Atypical Lipid-Dependent Malassezia Species Isolated from Dogs with Otitis Externa

M J Crespo 1, M L Abarca 1, F J Cabañes 1,*
PMCID: PMC86813  PMID: 10835009

Abstract

During a survey of the occurrence of Malassezia species in the external ear canals of dogs with chronic otitis externa, lipid-dependent Malassezia species were isolated in three dogs. These species were identified as Malassezia furfur and M. obtusa but showed atypical assimilation patterns. To our knowledge, this is the first report of the isolation of lipid-dependent species of the genus Malassezia in association with canine otitis.

Species of the genus Malassezia inhabit the skin of humans and many other warm-blooded vertebrates (20). Their most important physiological feature is their lipophilic nature, because they have the property of using lipids as a source of carbon. In fact, with the exception of Malassezia pachydermatis, the remaining species of the genus have an absolute requirement in vitro for supplementation with long-chain fatty acids in the culture medium.

The taxonomy of these lipophilic fungi has always been a matter of controversy. A few years ago, M. furfur (Robin) Baillon 1889, M. pachydermatis (Weidman) Dodge 1935, and M. sympodialis Simmons and Guého 1990 were the only recognized species. Recently, the genus has been revised on the basis of morphology, ultrastructure, physiology, and molecular biology and enlarged to seven species that include the three taxa mentioned above and four new taxa: M. globosa, M. obtusa, M. restricta, and M. slooffiae (12).

These yeasts are etiological agents of chronic and superficial skin disorders. In addition, their importance as emergent pathogens in humans is increasing because they have been identified as causative agents of sepsis in immunocompromised patients (1) and neonates receiving parenteral lipid alimentation (23). All lipid-dependent species can be isolated from normal and diseased human skin, and they can become pathogenic under the influence of predisposing factors.

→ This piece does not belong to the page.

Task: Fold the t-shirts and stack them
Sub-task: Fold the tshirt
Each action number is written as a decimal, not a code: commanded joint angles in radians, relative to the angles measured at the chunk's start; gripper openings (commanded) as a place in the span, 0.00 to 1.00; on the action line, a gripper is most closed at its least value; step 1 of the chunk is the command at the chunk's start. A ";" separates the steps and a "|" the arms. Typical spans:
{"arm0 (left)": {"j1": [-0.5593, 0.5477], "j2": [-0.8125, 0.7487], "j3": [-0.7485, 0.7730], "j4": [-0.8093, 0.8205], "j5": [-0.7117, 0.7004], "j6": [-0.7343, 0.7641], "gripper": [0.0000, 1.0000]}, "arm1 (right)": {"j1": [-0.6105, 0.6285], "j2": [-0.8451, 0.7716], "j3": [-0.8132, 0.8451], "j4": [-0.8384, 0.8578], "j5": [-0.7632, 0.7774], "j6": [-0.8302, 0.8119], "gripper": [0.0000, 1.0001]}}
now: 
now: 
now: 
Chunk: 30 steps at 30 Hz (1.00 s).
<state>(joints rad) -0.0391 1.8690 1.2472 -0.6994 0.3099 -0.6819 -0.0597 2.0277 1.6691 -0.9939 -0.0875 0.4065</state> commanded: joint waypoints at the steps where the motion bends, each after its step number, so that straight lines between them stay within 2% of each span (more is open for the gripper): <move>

They are associated with several diseases, such as pityriasis versicolor, folliculitis, seborrheic dermatitis, and some forms of atopic dermatitis and even systemic infection (11). M. pachydermatis can be isolated from the skin and mucosae of a variety of birds and mammals, including dogs and cats (9, 14). Although this species is mainly adapted to nonhuman animals, it has been reported to cause nosocomial systemic infection in humans (19, 24). This yeast can be transmitted by human health-care workers from their pet dogs to their neonatal patients (5). It is the most common yeast that contributes to chronic otitis externa in dogs (22).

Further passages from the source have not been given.